## Brief
Return the lines below exactly as they appear, please, starting with the first and ending with the one that contains "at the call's".

(Data items)
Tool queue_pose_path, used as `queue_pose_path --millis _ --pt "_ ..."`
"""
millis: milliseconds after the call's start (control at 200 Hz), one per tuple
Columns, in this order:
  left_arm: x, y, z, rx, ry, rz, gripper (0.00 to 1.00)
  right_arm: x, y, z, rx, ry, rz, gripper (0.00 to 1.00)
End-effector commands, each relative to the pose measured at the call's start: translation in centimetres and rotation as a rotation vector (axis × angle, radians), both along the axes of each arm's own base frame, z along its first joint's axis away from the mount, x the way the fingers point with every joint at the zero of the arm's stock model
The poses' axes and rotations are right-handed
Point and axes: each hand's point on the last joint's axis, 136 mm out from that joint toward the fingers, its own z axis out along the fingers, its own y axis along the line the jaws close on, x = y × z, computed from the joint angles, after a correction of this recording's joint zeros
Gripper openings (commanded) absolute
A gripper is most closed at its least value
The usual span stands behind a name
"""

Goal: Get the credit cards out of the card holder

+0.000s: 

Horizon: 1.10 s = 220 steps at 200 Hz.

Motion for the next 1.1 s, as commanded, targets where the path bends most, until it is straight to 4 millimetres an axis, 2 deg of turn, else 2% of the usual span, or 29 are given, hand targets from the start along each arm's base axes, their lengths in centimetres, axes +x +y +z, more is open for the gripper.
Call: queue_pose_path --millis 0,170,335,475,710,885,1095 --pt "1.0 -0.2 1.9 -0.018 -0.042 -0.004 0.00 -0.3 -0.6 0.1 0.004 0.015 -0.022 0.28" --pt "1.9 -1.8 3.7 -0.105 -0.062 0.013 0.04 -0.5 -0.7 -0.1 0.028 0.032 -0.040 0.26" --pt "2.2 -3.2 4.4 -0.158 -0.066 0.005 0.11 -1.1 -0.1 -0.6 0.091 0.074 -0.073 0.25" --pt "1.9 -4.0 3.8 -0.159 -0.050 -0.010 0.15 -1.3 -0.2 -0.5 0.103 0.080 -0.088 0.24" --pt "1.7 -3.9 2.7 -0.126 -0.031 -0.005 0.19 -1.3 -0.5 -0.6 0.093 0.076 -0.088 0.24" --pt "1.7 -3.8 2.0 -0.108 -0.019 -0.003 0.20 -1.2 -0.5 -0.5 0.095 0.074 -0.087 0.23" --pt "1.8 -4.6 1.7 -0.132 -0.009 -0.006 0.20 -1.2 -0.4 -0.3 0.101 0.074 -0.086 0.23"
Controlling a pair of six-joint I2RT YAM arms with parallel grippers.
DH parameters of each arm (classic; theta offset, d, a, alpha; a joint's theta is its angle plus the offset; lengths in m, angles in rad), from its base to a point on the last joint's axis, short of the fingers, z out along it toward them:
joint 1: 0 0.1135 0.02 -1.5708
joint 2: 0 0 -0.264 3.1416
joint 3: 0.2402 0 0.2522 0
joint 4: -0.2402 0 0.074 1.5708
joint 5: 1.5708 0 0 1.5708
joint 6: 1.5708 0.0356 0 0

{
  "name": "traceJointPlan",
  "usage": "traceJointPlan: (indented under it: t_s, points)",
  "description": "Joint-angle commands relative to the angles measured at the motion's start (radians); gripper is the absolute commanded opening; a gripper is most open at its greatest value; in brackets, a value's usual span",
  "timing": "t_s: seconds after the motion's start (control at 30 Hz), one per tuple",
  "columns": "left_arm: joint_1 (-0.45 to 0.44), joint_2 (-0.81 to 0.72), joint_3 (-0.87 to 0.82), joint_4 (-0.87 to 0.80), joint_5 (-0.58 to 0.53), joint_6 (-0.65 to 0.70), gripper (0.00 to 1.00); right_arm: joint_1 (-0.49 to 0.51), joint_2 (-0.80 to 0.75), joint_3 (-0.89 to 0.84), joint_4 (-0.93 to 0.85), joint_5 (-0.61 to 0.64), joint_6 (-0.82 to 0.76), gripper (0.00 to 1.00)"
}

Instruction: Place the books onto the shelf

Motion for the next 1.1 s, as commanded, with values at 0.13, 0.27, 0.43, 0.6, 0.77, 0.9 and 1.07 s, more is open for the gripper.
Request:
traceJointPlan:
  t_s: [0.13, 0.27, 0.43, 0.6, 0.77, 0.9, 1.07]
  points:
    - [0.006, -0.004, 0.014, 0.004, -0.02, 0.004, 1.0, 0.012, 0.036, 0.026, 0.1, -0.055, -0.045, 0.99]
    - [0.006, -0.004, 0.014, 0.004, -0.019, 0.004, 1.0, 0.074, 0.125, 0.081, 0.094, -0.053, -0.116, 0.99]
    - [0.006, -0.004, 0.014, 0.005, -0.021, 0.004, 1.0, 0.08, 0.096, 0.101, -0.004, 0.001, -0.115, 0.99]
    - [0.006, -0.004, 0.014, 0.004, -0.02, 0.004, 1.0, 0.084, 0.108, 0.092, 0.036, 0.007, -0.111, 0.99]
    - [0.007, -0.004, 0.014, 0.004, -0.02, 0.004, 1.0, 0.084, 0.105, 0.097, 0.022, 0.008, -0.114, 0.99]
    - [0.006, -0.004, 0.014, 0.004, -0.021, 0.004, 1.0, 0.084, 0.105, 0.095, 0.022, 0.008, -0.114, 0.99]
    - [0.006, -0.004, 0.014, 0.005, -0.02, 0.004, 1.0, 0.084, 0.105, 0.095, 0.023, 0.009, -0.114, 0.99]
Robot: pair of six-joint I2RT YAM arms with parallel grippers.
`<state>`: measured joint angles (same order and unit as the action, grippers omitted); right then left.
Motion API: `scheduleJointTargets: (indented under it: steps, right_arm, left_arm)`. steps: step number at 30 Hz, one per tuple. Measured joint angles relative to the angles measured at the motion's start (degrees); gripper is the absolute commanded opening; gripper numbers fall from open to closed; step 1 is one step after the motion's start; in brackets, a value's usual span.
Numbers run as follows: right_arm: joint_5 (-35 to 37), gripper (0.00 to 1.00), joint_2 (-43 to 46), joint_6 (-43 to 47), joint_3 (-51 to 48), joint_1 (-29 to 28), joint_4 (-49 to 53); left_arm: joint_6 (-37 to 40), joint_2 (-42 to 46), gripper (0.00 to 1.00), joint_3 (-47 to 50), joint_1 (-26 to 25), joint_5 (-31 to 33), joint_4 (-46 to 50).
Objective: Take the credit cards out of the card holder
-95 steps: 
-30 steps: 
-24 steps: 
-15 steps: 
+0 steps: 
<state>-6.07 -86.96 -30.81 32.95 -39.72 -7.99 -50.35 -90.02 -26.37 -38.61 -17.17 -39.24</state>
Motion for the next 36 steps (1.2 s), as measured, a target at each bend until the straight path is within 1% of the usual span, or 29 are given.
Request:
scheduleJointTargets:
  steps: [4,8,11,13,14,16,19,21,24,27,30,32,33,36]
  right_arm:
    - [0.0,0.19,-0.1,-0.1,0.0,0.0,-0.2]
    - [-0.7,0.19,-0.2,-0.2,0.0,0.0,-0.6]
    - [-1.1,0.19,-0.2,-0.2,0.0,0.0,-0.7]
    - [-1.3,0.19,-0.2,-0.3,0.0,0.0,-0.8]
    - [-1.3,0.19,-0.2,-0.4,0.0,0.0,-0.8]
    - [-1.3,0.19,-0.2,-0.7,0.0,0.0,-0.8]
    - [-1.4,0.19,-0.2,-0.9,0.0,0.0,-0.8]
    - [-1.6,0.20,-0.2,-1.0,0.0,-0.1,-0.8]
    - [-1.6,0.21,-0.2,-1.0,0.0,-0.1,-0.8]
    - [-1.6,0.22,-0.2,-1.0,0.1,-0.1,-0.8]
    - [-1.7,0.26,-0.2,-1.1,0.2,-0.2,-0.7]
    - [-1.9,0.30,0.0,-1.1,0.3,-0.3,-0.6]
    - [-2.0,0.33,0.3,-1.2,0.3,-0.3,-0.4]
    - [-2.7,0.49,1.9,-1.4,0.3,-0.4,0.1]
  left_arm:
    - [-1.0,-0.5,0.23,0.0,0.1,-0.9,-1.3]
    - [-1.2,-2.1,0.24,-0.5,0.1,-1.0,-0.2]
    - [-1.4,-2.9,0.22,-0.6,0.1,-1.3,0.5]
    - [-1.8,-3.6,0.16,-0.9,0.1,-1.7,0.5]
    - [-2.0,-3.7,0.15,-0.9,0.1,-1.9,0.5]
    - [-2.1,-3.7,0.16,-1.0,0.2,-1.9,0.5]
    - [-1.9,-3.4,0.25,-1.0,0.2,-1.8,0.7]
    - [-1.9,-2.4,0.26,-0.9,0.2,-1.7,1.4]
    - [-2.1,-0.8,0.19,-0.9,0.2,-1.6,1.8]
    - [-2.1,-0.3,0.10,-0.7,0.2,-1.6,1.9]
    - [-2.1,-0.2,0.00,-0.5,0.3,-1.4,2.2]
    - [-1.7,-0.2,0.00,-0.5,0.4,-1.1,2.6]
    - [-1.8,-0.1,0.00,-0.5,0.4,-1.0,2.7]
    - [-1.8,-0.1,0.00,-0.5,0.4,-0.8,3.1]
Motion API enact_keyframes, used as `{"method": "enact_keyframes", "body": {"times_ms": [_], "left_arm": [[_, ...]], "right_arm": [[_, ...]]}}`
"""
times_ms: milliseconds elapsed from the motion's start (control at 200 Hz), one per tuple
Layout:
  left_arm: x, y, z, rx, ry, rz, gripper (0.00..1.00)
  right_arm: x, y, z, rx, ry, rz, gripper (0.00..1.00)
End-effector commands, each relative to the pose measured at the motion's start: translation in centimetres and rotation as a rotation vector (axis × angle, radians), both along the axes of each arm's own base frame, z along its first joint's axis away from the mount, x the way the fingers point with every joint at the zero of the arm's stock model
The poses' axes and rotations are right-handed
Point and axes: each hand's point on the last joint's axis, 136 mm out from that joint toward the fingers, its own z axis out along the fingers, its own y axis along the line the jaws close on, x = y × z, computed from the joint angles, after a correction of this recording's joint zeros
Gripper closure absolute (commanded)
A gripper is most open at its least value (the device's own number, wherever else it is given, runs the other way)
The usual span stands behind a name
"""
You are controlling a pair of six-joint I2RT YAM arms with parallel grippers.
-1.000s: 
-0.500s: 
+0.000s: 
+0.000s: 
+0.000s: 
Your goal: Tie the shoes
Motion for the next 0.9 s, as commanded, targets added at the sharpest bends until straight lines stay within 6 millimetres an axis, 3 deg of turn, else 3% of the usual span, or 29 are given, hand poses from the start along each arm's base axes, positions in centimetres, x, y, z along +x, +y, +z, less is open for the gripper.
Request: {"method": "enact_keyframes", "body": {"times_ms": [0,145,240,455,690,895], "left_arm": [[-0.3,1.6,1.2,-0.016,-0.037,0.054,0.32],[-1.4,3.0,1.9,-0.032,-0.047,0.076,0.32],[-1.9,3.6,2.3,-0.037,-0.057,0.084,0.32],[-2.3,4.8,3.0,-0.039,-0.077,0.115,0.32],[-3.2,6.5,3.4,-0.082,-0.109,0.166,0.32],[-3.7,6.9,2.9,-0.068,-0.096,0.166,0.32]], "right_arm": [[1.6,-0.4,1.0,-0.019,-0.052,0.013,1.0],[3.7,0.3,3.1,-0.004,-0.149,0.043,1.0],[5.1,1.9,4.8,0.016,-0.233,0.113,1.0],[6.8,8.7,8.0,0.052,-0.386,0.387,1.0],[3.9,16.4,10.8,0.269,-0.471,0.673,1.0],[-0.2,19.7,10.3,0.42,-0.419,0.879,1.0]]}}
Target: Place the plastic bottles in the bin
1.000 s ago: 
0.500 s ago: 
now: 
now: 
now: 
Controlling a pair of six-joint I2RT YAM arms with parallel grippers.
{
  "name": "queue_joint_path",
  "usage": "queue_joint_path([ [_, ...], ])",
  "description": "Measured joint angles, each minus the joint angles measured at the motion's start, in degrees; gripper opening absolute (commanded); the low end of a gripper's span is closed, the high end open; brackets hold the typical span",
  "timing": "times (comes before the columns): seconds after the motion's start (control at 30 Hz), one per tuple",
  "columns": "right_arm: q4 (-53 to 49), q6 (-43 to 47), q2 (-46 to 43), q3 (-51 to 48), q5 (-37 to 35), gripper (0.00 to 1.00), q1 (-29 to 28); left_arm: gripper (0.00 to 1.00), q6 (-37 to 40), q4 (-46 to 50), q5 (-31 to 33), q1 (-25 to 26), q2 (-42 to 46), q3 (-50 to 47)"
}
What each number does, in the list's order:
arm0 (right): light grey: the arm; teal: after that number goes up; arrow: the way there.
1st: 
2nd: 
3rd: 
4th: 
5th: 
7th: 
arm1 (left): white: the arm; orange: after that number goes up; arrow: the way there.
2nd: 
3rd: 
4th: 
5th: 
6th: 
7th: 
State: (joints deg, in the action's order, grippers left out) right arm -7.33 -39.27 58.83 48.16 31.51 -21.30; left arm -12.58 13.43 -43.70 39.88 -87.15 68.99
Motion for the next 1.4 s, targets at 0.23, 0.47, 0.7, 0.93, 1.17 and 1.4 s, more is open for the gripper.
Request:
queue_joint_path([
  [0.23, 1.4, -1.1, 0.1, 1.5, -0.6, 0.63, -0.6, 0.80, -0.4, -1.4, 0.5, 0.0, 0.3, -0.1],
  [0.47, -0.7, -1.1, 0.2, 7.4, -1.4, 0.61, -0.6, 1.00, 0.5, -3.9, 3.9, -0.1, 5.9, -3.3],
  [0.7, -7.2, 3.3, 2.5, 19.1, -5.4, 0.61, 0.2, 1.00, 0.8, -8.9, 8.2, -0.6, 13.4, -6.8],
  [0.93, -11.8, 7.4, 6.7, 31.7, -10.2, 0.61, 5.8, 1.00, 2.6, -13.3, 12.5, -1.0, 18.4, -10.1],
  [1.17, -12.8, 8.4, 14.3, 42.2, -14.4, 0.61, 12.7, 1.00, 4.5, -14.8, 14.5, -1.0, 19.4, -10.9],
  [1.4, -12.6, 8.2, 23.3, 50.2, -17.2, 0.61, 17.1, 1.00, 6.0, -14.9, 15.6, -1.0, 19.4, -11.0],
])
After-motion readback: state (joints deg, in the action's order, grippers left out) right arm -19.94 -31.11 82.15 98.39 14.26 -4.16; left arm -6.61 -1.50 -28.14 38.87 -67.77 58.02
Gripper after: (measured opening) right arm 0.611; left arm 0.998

## Output for this task
Tool queue_pose_path, used as `queue_pose_path --millis _ --pt "_ ..."`
"""
millis: milliseconds after the call's start (control at 200 Hz), one per tuple
Columns, in this order:
  left_arm: x, y, z, rx, ry, rz, gripper (0.00 to 1.00)
  right_arm: x, y, z, rx, ry, rz, gripper (0.00 to 1.00)
End-effector commands, each relative to the pose measured at the call's start: translation in centimetres and rotation as a rotation vector (axis × angle, radians), both along the axes of each arm's own base frame, z along its first joint's axis away from the mount, x the way the fingers point with every joint at the zero of the arm's stock model

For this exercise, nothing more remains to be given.